[Opening Records shown section]

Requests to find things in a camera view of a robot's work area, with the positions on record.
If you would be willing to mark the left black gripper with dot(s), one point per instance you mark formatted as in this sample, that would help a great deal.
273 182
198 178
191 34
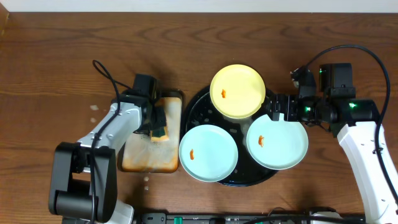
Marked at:
158 121

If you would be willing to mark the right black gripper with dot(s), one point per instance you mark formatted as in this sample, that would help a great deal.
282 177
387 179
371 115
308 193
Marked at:
277 106

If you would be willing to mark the yellow green scrub sponge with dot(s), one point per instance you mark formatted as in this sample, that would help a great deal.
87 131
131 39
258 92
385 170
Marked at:
159 131

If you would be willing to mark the light blue plate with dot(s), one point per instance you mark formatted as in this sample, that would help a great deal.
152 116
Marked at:
276 145
208 153

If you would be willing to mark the yellow plate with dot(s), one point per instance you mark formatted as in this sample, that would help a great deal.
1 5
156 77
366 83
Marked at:
237 91

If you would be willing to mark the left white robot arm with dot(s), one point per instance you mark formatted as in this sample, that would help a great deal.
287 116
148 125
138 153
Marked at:
84 177

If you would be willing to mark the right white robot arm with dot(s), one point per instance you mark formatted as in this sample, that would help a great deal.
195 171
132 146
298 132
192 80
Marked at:
355 124

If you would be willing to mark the rectangular soapy water tray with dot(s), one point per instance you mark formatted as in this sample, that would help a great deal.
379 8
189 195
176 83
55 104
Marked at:
156 151

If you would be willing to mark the round black tray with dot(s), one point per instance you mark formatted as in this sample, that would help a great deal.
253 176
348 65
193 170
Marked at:
200 110

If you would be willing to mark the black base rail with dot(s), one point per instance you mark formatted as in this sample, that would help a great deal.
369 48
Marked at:
163 218

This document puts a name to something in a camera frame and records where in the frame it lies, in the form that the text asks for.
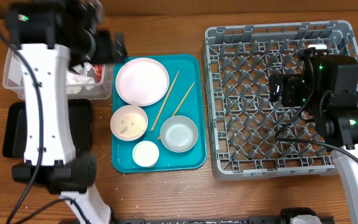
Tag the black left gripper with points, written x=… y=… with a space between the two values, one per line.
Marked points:
x=102 y=51

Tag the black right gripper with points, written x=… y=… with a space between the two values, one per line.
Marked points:
x=288 y=84

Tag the red snack wrapper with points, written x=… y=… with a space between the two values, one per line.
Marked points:
x=98 y=70

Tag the white paper napkin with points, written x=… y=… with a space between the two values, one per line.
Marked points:
x=80 y=79

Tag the large white round plate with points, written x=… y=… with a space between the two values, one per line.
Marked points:
x=142 y=81

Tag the pink bowl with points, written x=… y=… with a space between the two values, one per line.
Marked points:
x=129 y=123

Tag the wooden chopstick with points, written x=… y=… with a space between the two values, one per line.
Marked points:
x=164 y=102
x=179 y=96

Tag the grey-green bowl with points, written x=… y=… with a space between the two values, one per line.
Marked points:
x=179 y=134

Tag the small white cup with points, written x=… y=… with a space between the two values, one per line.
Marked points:
x=145 y=154

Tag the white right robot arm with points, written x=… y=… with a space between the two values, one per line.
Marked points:
x=327 y=90

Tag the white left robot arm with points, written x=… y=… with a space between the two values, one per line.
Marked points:
x=49 y=37

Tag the clear plastic waste bin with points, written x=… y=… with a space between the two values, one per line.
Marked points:
x=12 y=80

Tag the black food waste tray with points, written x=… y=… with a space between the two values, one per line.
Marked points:
x=80 y=120

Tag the grey plastic dish rack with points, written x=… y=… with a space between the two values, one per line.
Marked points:
x=238 y=61

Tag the teal plastic serving tray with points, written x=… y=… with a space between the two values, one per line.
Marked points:
x=189 y=70

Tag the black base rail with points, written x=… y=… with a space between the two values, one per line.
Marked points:
x=286 y=216

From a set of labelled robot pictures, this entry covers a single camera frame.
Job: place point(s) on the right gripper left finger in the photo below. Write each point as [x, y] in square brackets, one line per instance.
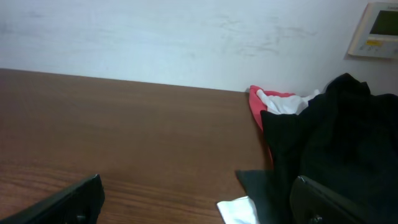
[78, 203]

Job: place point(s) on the black garment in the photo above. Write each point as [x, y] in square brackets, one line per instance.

[Closing Records shown section]

**Assigned task**
Scan the records for the word "white", and copy each line where it is found.

**Problem solution**
If you would be willing to mark the left white robot arm with dot(s), one point per instance you mark formatted as in this sample, that would help a great deal.
If you would be willing to mark the right white robot arm with dot(s), one point per instance you mark formatted as in this sample, that would help a great deal.
Tag the white paper napkin with points, written x=… y=… with a space between the two values, one per line.
Tag the large white round plate with points, written x=… y=… with a space between the two values, one per line.
Tag the small white cup with points, written x=… y=… with a space between the two values, one per line.
Tag the white right robot arm with points, written x=… y=… with a space between the two values, one per line.
Tag the white left robot arm with points, written x=… y=… with a space between the two values, one per line.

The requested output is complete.